*** Block opens ***

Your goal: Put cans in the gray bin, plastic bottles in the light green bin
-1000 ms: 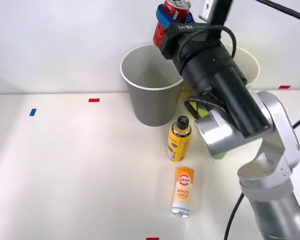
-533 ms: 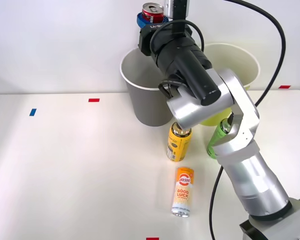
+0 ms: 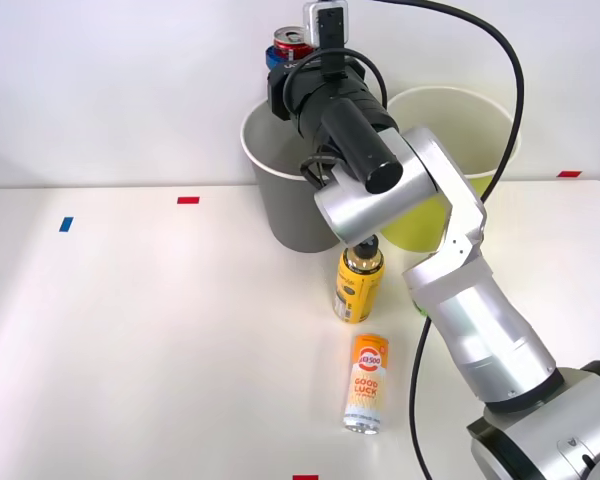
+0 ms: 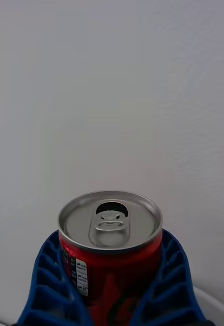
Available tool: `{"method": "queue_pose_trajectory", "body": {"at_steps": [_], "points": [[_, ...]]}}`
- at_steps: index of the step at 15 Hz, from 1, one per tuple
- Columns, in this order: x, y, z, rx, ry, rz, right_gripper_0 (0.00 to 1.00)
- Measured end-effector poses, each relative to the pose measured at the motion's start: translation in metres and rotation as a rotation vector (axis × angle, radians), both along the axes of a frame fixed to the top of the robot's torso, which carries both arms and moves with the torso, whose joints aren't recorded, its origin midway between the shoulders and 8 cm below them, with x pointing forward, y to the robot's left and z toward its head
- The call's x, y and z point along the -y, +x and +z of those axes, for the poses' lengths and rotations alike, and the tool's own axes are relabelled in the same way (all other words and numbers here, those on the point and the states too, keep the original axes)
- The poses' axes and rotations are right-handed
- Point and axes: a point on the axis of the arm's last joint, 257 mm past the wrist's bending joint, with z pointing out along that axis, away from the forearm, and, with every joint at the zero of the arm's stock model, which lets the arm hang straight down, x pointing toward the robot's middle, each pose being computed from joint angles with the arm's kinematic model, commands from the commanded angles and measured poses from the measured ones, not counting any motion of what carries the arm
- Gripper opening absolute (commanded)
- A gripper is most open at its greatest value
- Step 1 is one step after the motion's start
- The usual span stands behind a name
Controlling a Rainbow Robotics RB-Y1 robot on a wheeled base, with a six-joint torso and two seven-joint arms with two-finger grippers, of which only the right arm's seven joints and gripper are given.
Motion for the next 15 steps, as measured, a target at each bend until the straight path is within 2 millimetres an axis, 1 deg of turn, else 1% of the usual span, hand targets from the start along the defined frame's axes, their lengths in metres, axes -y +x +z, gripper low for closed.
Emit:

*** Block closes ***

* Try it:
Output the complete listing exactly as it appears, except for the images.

* Answer:
Your goal: Put cans in the gray bin, plastic bottles in the light green bin
-1000 ms: 
-533 ms: 
+0 ms: 
+0 ms: 
Available tool: `{"method": "queue_pose_trajectory", "body": {"at_steps": [_], "points": [[_, ...]]}}`
- at_steps: index of the step at 15 Hz, from 1, one per tuple
- Columns, in this order: x, y, z, rx, ry, rz, right_gripper_0 (0.00 to 1.00)
- Measured end-effector poses, each relative to the pose measured at the motion's start: translation in metres and rotation as a rotation vector (axis × angle, radians), both along the axes of a frame fixed to the top of the robot's torso, which carries both arms and moves with the torso, whose joints aren't recorded, its origin midway between the shoulders and 8 cm below them, with x pointing forward, y to the robot's left and z toward its head
- The call's x, y and z point along the -y, +x and +z of those axes, for the poses' lengths and rotations alike, and the tool's own axes are relabelled in the same way (all other words and numbers here, those on the point and the states too, keep the original axes)
- The poses' axes and rotations are right-handed
- Point and axes: a point on the axis of the arm's last joint, 257 mm past the wrist's bending joint, with z pointing out along that axis, away from the forearm, and, with every joint at the zero of the arm's stock model, which lets the arm hang straight down, x pointing toward the robot's middle, each pose being computed from joint angles with the arm's kinematic model, commands from the commanded angles and measured poses from the measured ones, not counting any motion of what carries the arm
- Gripper opening absolute (commanded)
- A gripper is most open at its greatest value
- Step 1 is one step after the motion's start
- The usual span stands behind a name
Controlling a Rainbow Robotics RB-Y1 robot on a wheeled base, with a six-joint torso and two seven-joint arms with two-finger grippers, of which only the right arm's seven joints and gripper are given.
Motion for the next 15 steps, as measured, a target at each bend until the straight path is within 2 millimetres an axis, 1 deg of turn, else 1% of the usual span, hand targets from the start along the defined frame's axes, their lengths in metres, axes -y +x +z, gripper low for closed.
Emit:

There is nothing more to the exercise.